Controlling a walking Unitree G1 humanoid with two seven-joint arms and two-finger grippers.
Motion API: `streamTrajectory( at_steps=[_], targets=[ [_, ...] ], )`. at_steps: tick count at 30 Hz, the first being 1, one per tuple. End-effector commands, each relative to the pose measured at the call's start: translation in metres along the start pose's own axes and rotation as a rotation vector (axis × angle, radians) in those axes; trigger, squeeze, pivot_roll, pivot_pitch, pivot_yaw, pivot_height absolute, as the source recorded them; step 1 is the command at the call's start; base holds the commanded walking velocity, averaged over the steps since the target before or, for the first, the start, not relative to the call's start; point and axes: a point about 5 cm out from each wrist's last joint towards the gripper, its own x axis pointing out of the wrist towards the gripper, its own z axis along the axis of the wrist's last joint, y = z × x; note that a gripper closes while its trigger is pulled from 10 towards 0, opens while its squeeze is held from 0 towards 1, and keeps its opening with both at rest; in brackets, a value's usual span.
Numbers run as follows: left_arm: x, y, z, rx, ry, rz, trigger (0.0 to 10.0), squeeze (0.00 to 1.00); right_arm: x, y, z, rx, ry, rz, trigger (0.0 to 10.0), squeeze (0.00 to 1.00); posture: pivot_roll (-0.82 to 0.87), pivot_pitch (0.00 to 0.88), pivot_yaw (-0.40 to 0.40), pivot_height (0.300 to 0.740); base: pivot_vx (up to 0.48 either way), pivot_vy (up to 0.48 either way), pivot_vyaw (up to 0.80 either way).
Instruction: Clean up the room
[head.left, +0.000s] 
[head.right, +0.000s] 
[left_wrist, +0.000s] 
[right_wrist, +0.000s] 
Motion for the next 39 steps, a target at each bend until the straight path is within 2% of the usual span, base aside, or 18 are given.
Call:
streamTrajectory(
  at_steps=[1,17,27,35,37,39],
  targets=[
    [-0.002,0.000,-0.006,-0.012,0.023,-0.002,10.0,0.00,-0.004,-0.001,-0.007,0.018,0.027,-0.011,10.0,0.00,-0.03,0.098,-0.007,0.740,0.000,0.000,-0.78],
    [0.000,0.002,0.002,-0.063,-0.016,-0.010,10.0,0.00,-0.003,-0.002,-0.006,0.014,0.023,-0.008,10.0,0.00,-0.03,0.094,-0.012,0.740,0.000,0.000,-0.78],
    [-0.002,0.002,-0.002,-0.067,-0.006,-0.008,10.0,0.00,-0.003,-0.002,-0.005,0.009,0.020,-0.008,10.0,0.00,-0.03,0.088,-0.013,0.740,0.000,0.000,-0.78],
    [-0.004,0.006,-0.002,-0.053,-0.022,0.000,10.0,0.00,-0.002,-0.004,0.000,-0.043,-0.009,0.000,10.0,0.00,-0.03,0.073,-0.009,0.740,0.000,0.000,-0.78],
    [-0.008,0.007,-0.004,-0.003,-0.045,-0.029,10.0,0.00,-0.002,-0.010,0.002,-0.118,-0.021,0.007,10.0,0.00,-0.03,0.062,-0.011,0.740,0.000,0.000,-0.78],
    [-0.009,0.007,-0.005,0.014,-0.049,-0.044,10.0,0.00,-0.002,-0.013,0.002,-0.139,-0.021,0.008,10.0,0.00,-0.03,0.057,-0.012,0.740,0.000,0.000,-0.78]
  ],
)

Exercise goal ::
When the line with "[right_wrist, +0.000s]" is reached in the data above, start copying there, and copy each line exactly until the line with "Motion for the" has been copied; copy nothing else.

Answer to this task ::
[right_wrist, +0.000s] 
Motion for the next 39 steps, a target at each bend until the straight path is within 2% of the usual span, base aside, or 18 are given.

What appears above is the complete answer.